| Directions |
Please tally the lines in the material below that contain the word "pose", and give the count only.

| Raw data |

________________________

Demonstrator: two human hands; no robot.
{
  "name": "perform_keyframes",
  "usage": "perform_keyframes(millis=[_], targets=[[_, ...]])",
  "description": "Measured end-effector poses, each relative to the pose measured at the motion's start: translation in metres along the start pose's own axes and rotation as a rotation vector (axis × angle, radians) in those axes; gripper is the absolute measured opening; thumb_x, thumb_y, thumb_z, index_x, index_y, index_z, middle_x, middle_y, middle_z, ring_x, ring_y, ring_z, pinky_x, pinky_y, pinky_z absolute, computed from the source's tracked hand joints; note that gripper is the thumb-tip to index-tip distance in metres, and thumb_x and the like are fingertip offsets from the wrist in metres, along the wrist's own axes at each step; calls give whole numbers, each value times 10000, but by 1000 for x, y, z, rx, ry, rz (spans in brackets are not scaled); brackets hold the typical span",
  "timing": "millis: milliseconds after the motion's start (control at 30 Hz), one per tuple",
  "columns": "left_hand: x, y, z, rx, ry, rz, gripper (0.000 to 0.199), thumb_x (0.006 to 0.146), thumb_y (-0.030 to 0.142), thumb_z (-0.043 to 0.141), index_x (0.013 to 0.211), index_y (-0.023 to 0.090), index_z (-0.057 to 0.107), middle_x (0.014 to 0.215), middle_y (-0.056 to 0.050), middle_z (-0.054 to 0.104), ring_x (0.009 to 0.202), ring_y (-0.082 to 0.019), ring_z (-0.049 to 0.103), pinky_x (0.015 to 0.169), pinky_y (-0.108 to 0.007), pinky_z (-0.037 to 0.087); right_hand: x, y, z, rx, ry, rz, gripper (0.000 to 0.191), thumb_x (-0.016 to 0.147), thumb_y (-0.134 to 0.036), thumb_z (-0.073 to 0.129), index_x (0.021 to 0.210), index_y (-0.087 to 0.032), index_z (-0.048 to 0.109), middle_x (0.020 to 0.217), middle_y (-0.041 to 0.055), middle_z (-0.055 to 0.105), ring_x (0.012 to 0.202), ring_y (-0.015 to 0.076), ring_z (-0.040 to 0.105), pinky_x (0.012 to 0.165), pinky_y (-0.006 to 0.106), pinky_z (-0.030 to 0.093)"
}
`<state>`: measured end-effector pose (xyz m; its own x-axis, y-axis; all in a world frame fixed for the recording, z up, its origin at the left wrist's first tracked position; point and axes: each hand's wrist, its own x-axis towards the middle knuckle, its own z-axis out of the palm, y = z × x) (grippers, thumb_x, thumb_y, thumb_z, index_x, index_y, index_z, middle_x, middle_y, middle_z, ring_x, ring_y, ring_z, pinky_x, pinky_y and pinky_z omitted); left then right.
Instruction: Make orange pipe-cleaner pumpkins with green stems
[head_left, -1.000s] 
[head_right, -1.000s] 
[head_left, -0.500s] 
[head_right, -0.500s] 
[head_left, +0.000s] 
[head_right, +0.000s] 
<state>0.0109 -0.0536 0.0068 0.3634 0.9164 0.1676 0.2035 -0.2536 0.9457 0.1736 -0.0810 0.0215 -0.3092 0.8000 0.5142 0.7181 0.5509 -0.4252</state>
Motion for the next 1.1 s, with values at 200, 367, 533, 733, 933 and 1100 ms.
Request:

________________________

| Answer below |
2